With that, he struck out and the ugly black box bearing Doofenshmirtz's smiling face crashed to the floor, its contents spilling out in a chaotic heap of zero-bearing spinners and single-syllable Doofopoly instruction cards.

"He said they built a roller-coaster," Phineas carried on, and there was something else in his voice now—something strong and vivid and much like the seven-year-old Phineas…the one who had gotten lost. "And he surfs tidal waves, and builds nanobots, and looks for Frankenstein's brain. What's a Frankenstein, anyway?"

Ferb shrugged.

Phineas leapt onto the table in front of his brother, his blue eyes so set aflame that one would not have noticed the blandness of his outfit in that moment.

"All I can think about is how smart and courageous they were," he said, almost like an exclamation, "and how I'd give anything to be like them. But we are them, Ferb!"

He leapt across and dropped to his knees so that he was facing the green-haired boy, clutching his thin arm in his agitation.

"Why aren't we?" he questioned, desperately.

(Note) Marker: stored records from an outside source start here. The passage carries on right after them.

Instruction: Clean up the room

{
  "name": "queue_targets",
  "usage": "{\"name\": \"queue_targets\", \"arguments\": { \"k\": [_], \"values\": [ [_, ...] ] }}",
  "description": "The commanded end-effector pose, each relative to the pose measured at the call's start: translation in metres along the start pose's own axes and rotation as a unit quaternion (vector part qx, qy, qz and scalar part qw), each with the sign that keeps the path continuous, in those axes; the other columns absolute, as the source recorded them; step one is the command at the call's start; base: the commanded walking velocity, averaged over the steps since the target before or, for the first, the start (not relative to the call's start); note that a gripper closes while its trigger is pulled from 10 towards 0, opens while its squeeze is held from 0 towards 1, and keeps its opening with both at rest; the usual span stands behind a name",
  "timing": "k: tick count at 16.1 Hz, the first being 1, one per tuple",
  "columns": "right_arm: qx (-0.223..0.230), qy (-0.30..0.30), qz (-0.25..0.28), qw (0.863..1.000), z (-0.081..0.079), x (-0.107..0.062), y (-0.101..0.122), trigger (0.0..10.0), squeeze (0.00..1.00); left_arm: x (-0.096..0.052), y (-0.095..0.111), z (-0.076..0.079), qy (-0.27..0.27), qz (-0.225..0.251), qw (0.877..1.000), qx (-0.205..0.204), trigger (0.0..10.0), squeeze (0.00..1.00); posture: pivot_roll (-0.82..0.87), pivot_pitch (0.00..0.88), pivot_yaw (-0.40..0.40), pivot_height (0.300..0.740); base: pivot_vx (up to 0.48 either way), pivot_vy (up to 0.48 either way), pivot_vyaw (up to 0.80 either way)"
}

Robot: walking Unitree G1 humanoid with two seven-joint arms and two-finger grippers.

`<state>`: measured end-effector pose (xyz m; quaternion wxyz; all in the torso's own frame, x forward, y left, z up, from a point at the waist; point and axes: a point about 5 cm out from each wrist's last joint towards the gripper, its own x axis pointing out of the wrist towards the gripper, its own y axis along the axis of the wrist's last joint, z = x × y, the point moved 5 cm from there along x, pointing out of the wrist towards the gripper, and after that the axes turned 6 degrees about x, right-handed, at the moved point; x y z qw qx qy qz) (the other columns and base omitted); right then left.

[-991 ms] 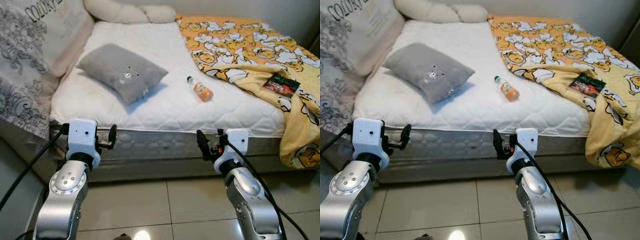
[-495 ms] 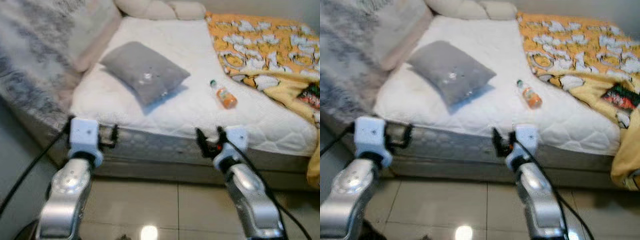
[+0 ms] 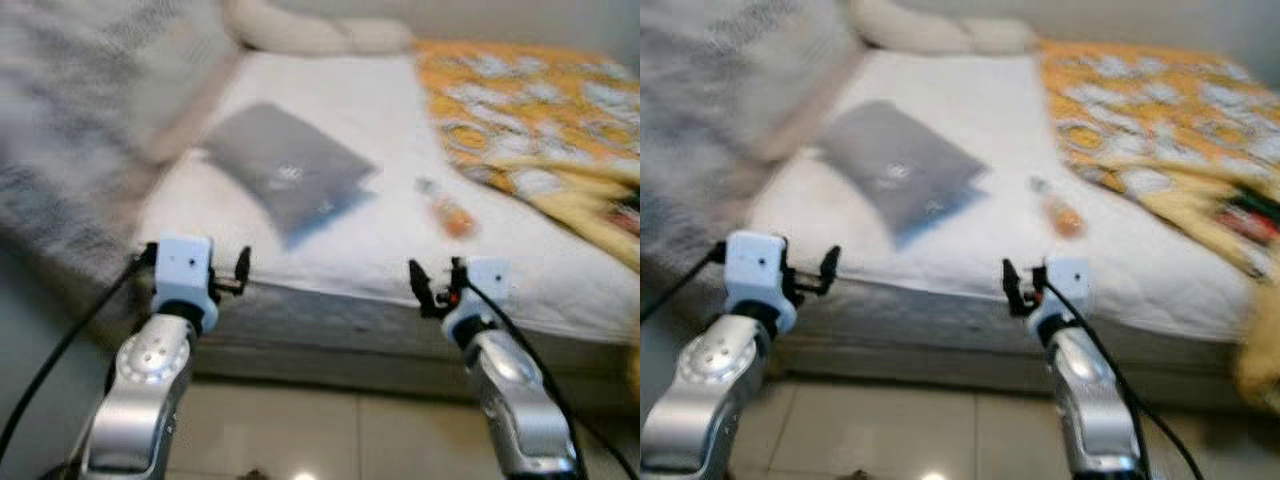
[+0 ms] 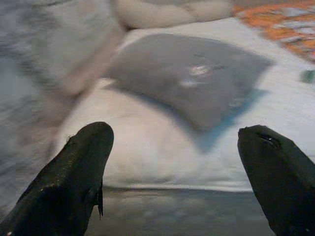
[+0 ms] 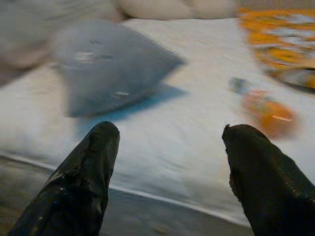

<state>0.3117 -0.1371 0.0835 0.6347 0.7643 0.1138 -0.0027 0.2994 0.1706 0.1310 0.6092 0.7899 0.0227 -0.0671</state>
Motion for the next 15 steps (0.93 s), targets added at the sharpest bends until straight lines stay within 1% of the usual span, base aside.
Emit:
{"name": "queue_targets", "arguments": {
  "k": [1, 3, 7, 9, 15],
  "values": [
    [0.003, 0.011, 0.009, 1.0, -0.007, 0.0022, 0.0044, 10.0, 0.0, 0.0008, -0.0008, -0.0057, 0.01, -0.003, 1.0, 0.005, 10.0, 0.0, 0.07, 0.0, -0.019, 0.74, 0.3, 0.0, 0.0],
    [-0.001, 0.014, 0.009, 1.0, -0.0079, 0.0019, 0.0045, 10.0, 0.0, 0.0013, -0.0011, -0.0053, 0.009, -0.004, 1.0, 0.006, 10.0, 0.0, 0.07, 0.0, -0.018, 0.74, 0.3, 0.0, 0.0],
    [0.002, 0.014, 0.008, 1.0, -0.0081, 0.0016, 0.0028, 10.0, 0.0, 0.0011, -0.0014, -0.0055, 0.007, -0.004, 1.0, 0.008, 10.0, 0.0, 0.08, 0.0, -0.017, 0.74, 0.299, 0.0, 0.63],
    [0.017, 0.007, 0.007, 1.0, -0.0068, 0.0014, 0.0015, 10.0, 0.0, 0.0011, -0.0013, -0.0056, 0.006, -0.004, 1.0, 0.009, 10.0, 0.0, 0.08, 0.0, -0.016, 0.74, 0.3, 0.0, 0.0],
    [0.014, 0.008, 0.014, 1.0, -0.0059, 0.0023, 0.0048, 10.0, 0.0, 0.0025, -0.0014, -0.0021, -0.001, -0.004, 1.0, 0.011, 10.0, 0.0, 0.07, 0.0, -0.014, 0.74, 0.294, 0.0, 0.0]
  ]
}}
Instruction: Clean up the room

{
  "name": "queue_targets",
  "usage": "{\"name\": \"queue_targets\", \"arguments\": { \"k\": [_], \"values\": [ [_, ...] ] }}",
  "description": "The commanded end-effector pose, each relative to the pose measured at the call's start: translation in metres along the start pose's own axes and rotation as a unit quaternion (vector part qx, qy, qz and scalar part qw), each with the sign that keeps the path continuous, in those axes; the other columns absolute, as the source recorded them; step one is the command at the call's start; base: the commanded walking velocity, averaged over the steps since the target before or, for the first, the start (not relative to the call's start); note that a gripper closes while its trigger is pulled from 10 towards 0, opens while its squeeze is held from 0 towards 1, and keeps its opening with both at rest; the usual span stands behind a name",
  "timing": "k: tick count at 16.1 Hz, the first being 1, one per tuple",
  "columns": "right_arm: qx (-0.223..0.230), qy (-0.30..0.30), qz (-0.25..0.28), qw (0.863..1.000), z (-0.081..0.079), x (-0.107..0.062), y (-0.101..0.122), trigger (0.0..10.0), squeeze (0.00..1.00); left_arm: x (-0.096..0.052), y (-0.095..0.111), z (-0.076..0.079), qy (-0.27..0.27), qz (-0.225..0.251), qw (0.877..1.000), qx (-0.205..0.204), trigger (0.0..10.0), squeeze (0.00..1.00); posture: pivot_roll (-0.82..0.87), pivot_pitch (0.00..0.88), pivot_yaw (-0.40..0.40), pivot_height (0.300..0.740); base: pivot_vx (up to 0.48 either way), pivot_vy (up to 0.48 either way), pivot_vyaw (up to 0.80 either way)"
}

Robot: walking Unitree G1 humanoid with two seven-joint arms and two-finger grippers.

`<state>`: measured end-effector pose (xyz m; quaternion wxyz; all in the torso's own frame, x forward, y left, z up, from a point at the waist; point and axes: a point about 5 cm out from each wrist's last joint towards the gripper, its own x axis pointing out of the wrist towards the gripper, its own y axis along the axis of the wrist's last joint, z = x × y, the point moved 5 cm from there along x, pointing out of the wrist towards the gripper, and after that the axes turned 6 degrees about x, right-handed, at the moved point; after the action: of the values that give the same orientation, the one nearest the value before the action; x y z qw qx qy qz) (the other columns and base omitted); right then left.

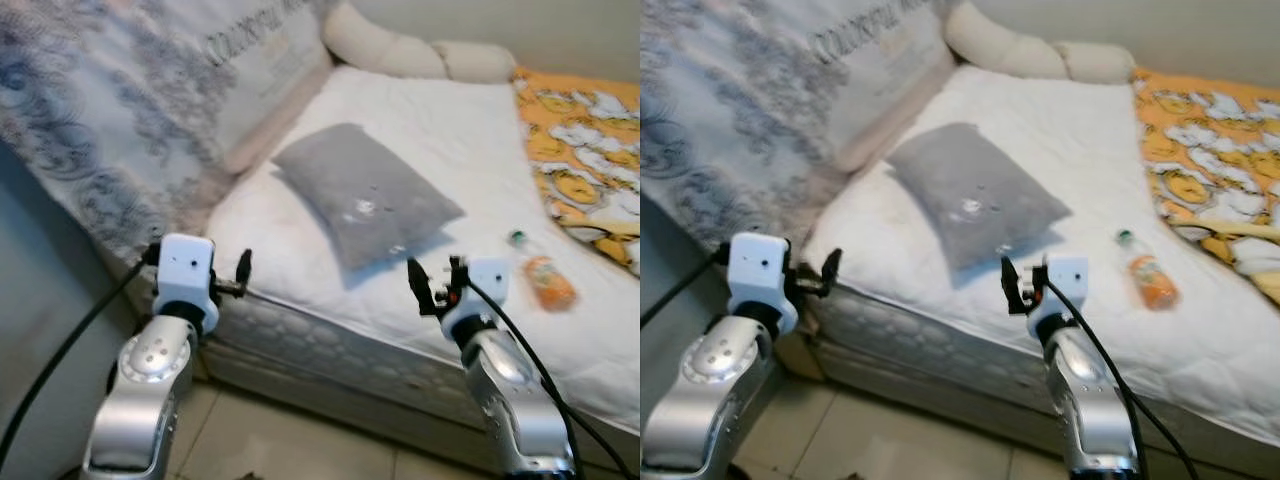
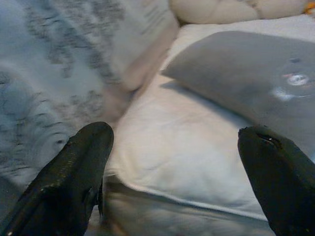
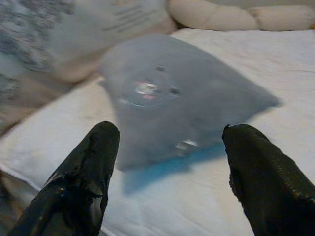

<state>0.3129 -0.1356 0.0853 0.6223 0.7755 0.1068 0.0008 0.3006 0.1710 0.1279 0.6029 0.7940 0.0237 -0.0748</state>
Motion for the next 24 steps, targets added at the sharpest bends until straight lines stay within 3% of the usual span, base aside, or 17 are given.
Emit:
{"name": "queue_targets", "arguments": {
  "k": [1, 5, 8, 15, 18, 20, 24],
  "values": [
    [-0.003, 0.009, 0.005, 1.0, -0.0045, 0.0013, 0.0033, 10.0, 0.0, 0.001, 0.0013, -0.0024, 0.002, 0.002, 1.0, 0.004, 10.0, 0.0, 0.07, 0.0, -0.013, 0.74, 0.292, 0.0, 0.0],
    [0.006, 0.006, 0.004, 1.0, -0.0031, 0.0017, 0.0024, 10.0, 0.0, 0.0011, 0.0011, -0.0012, -0.001, 0.003, 1.0, 0.004, 10.0, 0.0, 0.07, 0.0, -0.016, 0.74, 0.289, 0.0, 0.0],
    [0.003, 0.008, 0.002, 1.0, -0.004, 0.0024, 0.0022, 10.0, 0.0, 0.0007, 0.0008, -0.0022, -0.001, 0.003, 1.0, 0.004, 10.0, 0.0, 0.07, 0.0, -0.017, 0.74, 0.289, 0.0, -0.79],
    [-0.003, 0.012, 0.008, 1.0, -0.0061, 0.0051, 0.0058, 10.0, 0.0, 0.0029, 0.0015, -0.0027, -0.001, 0.003, 1.0, 0.004, 10.0, 0.0, 0.06, 0.0, -0.009, 0.74, 0.288, 0.0, 0.0],
    [0.028, -0.002, -0.008, 1.0, -0.0037, 0.0066, 0.0004, 10.0, 0.0, 0.0043, 0.0023, -0.003, -0.001, 0.004, 1.0, 0.004, 10.0, 0.0, 0.06, 0.0, -0.006, 0.74, 0.289, 0.0, -0.43],
    [0.002, 0.002, 0.002, 1.0, -0.004, 0.0066, 0.0038, 10.0, 0.0, 0.0048, 0.0023, -0.0036, -0.001, 0.004, 1.0, 0.004, 10.0, 0.0, 0.06, 0.0, -0.006, 0.74, 0.287, 0.0, -0.38],
    [0.005, -0.002, -0.001, 1.0, -0.0022, 0.0067, 0.0034, 10.0, 0.0, 0.0054, 0.0028, -0.0043, -0.001, 0.004, 1.0, 0.004, 10.0, 0.0, 0.06, 0.0, -0.005, 0.74, 0.284, 0.0, -0.14]
  ]
}}
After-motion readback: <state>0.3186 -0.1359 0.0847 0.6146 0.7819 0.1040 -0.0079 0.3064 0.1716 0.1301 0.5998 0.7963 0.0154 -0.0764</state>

Ferb reached out with his left hand and turned his brother's wrist over so that the glow of the lamp gleamed off the white scar left behind by a hot iron stamp, the ridges of the significant "D" encased in the small square box sharpening with a meaningful clarity in the light.

Phineas sighed as he remembered getting that burn, as everyone in Danville had on that dark day.

"Yeah, I know," he murmured. "But I'm tired of that excuse, Ferb. I'm tired of being a coward. I'm tired of rules and restrictions. But more than anything else, I'm tired of obeying what everyone else tells me to do."

Ferb blinked curiously.

"Didn't you look at them, Ferb?" the blue-eyed boy asked, nearly in a whisper. "Their hair was long; their eyes were sparkly—they were alive. And tan. Dude, look at us. We're pasty!"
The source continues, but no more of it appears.